** PROBLEM **
Below is a listing to transcribe in full and exactly; keep the pictures out.

** AVAILABLE DATA **
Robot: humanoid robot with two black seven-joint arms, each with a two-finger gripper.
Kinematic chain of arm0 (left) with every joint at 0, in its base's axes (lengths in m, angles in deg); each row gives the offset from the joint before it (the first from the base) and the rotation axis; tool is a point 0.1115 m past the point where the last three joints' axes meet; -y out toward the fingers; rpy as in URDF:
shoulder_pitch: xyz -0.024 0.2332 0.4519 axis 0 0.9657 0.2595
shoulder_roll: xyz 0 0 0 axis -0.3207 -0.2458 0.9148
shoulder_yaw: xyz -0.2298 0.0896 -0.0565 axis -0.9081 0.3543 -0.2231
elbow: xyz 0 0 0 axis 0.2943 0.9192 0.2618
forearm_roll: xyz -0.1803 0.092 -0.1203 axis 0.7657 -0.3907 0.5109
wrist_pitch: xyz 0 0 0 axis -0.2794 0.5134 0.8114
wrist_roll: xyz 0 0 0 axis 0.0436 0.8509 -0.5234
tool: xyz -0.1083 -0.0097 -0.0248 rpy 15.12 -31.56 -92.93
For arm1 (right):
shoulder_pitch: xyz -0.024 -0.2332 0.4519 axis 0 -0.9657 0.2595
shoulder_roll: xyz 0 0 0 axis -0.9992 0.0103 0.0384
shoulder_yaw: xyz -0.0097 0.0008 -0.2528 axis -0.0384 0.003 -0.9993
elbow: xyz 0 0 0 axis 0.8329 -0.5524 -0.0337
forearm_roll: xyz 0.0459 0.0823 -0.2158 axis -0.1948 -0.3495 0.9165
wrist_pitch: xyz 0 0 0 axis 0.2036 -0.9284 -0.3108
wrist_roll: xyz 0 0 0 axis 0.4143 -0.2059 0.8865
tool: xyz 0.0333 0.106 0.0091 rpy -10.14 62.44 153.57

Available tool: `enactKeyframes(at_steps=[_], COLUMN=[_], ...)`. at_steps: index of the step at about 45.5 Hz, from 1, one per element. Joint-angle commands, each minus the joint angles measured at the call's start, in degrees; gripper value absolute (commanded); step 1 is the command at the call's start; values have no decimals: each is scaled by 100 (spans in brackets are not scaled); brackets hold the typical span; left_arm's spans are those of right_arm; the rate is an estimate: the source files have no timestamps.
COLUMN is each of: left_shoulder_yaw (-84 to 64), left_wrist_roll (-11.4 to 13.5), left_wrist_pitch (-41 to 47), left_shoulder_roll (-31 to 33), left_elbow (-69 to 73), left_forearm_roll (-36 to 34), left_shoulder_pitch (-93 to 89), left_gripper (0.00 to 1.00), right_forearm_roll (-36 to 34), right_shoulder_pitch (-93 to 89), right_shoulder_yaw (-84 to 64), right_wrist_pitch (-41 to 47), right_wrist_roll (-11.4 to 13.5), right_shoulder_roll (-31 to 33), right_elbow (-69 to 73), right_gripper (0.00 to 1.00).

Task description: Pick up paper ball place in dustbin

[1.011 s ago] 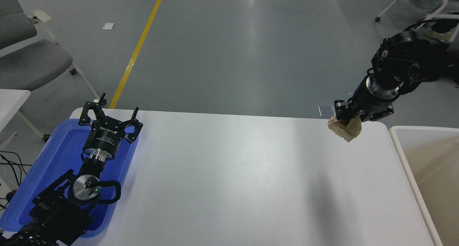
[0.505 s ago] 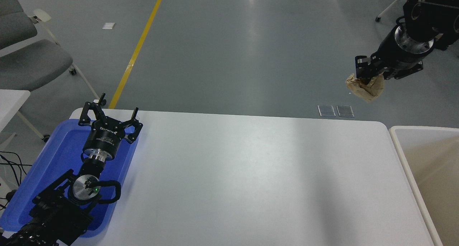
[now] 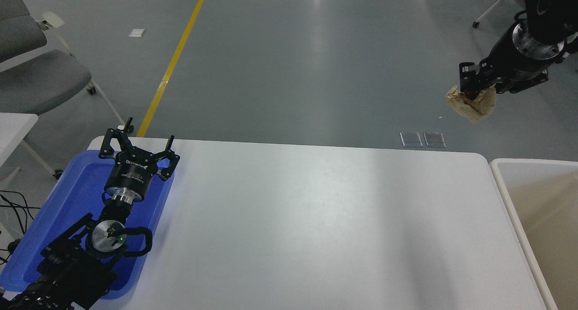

** RESPONSE BOX **
Robot: humanoid robot with two black seven-joint arms, each with a two-finger gripper.
Kinematic chain of arm0 (left) with every joint at 0, in its base's axes (lengths in m, angles in deg); each row gives the offset from the joint before it (the first from the base) and the rotation axis; tool is a point 0.1115 m past the point where the last three joints' axes meet; -y out toward the fingers; rpy as in URDF:
shoulder_pitch: xyz -0.024 0.2332 0.4519 axis 0 0.9657 0.2595
shoulder_roll: xyz 0 0 0 axis -0.3207 -0.2458 0.9148
shoulder_yaw: xyz -0.2298 0.0896 -0.0565 axis -0.9081 0.3543 -0.2231
elbow: xyz 0 0 0 axis 0.2943 0.9192 0.2618
forearm_roll: xyz -0.1803 0.092 -0.1203 axis 0.7657 -0.3907 0.5109
wrist_pitch: xyz 0 0 0 axis -0.2794 0.5134 0.8114
wrist_roll: xyz 0 0 0 axis 0.0436 0.8509 -0.5234
tool: xyz -0.1083 -0.0097 -0.0248 rpy 15.12 -31.56 -92.93
For arm1 (right):
shoulder_pitch: xyz -0.024 -0.2332 0.4519 axis 0 -0.9657 0.2595
shoulder_roll: xyz 0 0 0 axis -0.9992 0.0103 0.0384
shoulder_yaw: xyz -0.0097 0.0008 -0.2528 axis -0.0384 0.003 -0.9993
elbow: xyz 0 0 0 axis 0.8329 -0.5524 -0.0337
forearm_roll: xyz 0.0459 0.0823 -0.2158 axis -0.1948 -0.3495 0.9165
wrist_pitch: xyz 0 0 0 axis 0.2036 -0.9284 -0.3108
wrist_roll: xyz 0 0 0 axis 0.4143 -0.2059 0.8865
tool: xyz 0.0333 0.106 0.0091 rpy -10.14 62.44 153.57

Available tool: `enactKeyframes(at_steps=[_], COLUMN=[_], ...)`. at_steps: index of the step at about 45.5 Hz, from 1, one per element. Joint-angle commands, each minus the joint angles measured at the call's start, in degrees; gripper value absolute (commanded); step 1 is the command at the call's start; values have no decimals: each is scaled by 100 (spans in brackets are not scaled); brackets hold the typical span; left_arm's spans are those of right_arm; the rate is an estimate: the source files have no timestamps.
COLUMN is each of: left_shoulder_yaw (-84 to 64), left_wrist_roll (-11.4 to 13.5), left_wrist_pitch (-41 to 47), left_shoulder_roll (-31 to 33), left_elbow (-69 to 73), left_forearm_roll (-36 to 34), left_shoulder_pitch (-93 to 89), left_gripper (0.00 to 1.00), right_forearm_roll (-36 to 34), right_shoulder_pitch (-93 to 89), right_shoulder_yaw (-84 to 64), right_wrist_pitch (-41 to 47), right_wrist_roll (-11.4 to 13.5), right_shoulder_roll (-31 to 33), right_elbow (-69 to 73), right_gripper (0.00 to 1.00).

Task description: Pick up paper ball place in dustbin

[1.011 s ago] 
[0.505 s ago] 
[now] 

The answer was given in full.